> [Exercise prompt]:
Would you copy every line of the listing below that includes the word "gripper"?

> [Data excerpt]:
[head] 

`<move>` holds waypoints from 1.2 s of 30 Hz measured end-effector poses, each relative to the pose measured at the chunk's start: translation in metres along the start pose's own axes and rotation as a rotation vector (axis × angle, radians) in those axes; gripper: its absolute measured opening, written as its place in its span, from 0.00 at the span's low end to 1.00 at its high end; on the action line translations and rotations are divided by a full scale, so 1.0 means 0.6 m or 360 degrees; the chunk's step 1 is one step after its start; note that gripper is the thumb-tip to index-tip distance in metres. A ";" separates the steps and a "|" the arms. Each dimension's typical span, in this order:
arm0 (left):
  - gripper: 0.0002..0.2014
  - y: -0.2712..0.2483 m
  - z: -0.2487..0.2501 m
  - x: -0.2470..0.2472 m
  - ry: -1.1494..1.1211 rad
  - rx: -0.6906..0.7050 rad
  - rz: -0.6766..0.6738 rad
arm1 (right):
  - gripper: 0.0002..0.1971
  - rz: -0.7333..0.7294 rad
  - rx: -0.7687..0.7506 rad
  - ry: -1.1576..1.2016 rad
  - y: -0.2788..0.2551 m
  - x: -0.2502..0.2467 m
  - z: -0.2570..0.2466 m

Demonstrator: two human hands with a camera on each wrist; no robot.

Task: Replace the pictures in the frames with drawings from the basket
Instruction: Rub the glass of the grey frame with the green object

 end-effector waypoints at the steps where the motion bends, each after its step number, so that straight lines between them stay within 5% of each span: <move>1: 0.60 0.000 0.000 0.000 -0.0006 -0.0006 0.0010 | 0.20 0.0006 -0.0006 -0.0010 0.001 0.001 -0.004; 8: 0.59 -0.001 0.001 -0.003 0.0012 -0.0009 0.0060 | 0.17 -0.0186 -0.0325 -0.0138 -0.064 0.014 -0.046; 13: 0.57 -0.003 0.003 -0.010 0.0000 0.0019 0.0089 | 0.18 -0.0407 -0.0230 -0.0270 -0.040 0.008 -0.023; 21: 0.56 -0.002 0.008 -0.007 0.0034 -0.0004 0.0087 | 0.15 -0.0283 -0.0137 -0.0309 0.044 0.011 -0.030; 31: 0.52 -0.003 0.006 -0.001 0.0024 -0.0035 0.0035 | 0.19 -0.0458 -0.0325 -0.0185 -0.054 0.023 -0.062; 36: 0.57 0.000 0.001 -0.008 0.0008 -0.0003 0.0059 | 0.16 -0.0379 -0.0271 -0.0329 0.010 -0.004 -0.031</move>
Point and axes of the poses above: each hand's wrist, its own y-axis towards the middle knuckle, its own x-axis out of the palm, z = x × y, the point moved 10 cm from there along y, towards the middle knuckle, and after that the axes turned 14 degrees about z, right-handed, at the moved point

> [Solution for this task]:
`<move>` holds waypoints from 1.2 s of 30 Hz measured end-effector poses, each relative to the pose measured at the chunk's start: translation in metres along the start pose's own axes and rotation as a rotation vector (axis × angle, radians) in those axes; gripper: its absolute measured opening, written as its place in its span, from 0.00 at the span's low end to 1.00 at its high end; on the action line translations and rotations are divided by a full scale, so 1.0 means 0.6 m or 360 degrees; the chunk's step 1 is one step after its start; note that gripper is the thumb-tip to index-tip distance in metres. A ";" separates the steps and a "|" the arms. Each dimension's typical span, in this order:
  - gripper: 0.0002..0.2014
  - gripper: 0.0002..0.1971

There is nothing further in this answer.